Stored dataset items
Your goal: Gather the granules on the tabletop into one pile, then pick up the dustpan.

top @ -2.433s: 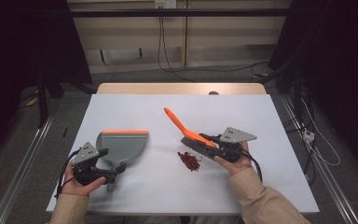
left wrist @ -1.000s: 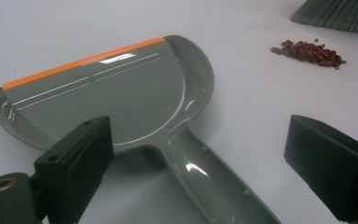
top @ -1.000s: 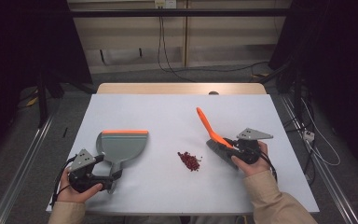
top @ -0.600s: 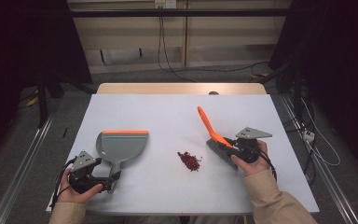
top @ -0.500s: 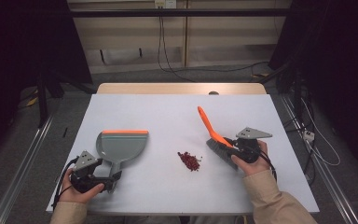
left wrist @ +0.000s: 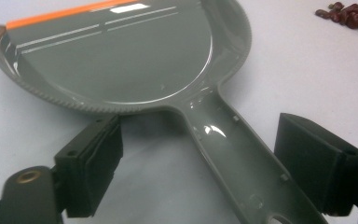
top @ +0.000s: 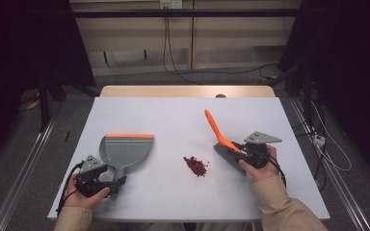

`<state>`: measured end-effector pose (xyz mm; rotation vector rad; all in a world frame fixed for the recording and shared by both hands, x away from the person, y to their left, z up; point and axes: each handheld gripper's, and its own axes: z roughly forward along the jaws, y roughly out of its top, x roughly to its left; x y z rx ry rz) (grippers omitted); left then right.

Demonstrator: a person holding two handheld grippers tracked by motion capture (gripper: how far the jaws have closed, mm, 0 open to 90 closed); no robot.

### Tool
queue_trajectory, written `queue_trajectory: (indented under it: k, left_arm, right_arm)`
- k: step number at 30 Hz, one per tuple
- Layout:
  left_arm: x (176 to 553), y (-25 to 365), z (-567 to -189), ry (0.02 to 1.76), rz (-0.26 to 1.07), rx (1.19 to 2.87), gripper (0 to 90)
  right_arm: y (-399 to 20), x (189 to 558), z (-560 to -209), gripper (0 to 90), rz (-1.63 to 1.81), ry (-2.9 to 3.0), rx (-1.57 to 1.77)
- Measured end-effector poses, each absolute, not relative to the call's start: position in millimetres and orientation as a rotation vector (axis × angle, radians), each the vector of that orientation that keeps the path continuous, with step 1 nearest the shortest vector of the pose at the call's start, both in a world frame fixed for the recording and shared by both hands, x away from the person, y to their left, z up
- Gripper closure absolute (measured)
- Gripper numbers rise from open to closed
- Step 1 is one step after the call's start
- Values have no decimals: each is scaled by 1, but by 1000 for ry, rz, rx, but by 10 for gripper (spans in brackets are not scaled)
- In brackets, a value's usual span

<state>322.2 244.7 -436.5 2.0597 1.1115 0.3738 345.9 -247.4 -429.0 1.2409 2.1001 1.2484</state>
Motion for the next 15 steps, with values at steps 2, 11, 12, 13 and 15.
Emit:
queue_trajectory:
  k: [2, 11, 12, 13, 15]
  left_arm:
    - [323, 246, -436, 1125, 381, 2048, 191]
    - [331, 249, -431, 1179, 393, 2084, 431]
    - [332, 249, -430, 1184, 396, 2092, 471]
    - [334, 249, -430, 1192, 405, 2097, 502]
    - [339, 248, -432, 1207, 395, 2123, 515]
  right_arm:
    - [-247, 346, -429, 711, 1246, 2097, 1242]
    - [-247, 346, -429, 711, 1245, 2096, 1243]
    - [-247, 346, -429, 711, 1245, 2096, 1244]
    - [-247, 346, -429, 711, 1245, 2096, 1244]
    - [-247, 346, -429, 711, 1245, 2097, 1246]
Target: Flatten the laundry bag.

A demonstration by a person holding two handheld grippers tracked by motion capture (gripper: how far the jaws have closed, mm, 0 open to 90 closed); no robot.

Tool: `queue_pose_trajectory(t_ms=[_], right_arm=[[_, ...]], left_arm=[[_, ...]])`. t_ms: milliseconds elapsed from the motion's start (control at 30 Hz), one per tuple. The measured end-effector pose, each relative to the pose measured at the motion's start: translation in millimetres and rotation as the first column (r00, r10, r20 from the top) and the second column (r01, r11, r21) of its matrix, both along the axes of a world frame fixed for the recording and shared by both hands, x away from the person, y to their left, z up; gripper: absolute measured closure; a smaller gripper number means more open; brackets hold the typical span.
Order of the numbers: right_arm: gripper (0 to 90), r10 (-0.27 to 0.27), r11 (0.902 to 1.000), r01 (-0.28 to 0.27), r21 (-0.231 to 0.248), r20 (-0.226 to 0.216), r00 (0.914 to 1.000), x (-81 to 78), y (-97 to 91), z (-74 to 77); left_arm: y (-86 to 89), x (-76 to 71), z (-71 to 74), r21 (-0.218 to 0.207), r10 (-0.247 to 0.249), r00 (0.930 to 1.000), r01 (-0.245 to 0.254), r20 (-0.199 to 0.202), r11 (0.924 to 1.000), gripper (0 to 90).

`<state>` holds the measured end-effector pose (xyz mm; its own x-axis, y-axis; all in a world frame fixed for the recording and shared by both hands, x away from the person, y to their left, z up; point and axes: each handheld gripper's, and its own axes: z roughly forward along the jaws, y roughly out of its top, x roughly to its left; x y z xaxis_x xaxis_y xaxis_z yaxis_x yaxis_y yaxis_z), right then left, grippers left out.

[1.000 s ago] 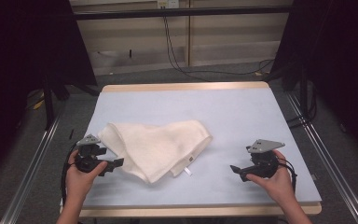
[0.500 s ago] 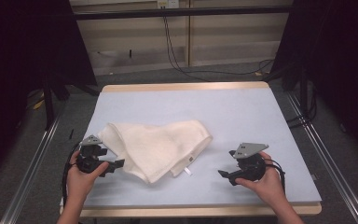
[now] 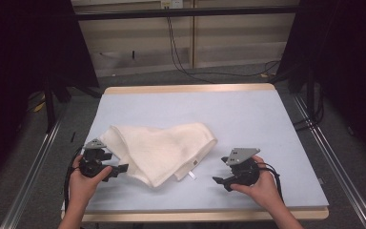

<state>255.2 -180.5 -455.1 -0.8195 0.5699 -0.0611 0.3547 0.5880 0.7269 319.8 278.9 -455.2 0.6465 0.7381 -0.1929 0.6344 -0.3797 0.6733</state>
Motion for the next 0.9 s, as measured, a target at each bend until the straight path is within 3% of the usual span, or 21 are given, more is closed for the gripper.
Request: queue_pose_trajectory(t_ms=[133,233,333,433,633,733,900], right_arm=[[31.4,0.031,0.9995,-0.031,0.011,-0.008,0.9995,-0.1,5.1,-1.9],[34.0,0.049,0.9987,-0.049,0.017,-0.002,0.9988,0.3,11.6,-1.9],[36.9,0.065,0.9977,-0.065,0.019,0.002,0.9979,1.3,19.0,-2.3],[38.3,0.088,0.9959,-0.088,0.020,0.005,0.9961,3.3,24.8,-4.1],[38.4,0.107,0.9941,-0.107,0.017,0.000,0.9942,6.7,32.8,-7.7],[38.0,0.110,0.9936,-0.110,0.022,-0.003,0.9939,7.3,35.9,-7.7],[33.8,0.097,0.9941,-0.097,0.048,0.001,0.9952,7.9,40.5,-6.6]], left_arm=[[-4.6,-1.6,2.0,-0.004,-0.021,0.9998,0.021,0.007,0.9998,12.8],[-8.7,-1.6,2.7,-0.011,-0.039,0.9992,0.039,-0.011,0.9992,16.1],[-12.0,-1.3,2.8,-0.023,-0.070,0.9970,0.069,-0.034,0.9974,24.4],[-14.6,-1.0,3.5,-0.008,-0.075,0.9968,0.075,-0.027,0.9971,29.9],[-24.4,2.0,5.4,-0.012,-0.105,0.9942,0.105,-0.020,0.9944,36.8],[-30.5,2.5,7.5,-0.026,-0.124,0.9922,0.124,-0.007,0.9919,46.8],[-41.6,4.5,10.5,-0.057,-0.128,0.9917,0.128,0.003,0.9901,54.3]])
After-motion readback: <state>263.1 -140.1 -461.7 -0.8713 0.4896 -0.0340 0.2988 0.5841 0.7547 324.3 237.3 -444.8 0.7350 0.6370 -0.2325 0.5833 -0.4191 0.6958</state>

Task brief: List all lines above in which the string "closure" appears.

Task answer:
- Gripper closure absolute (measured)
Tool: `queue_pose_trajectory(t_ms=[_], right_arm=[[_, ...]], left_arm=[[_, ...]])`. t_ms: milliseconds elapsed from the motion's start (control at 30 Hz), one per tuple. The measured end-effector pose, each relative to the pose measured at the motion's start: translation in millimetres and rotation as the first column (r00, r10, r20 from the top) and the second column (r01, r11, r21) of its matrix, both along the axes of a world frame fixed for the recording and shared by both hands, x away from the person, y to their left, z up; gripper: absolute measured closure; a smaller gripper number means more open; brackets hold the typical span.

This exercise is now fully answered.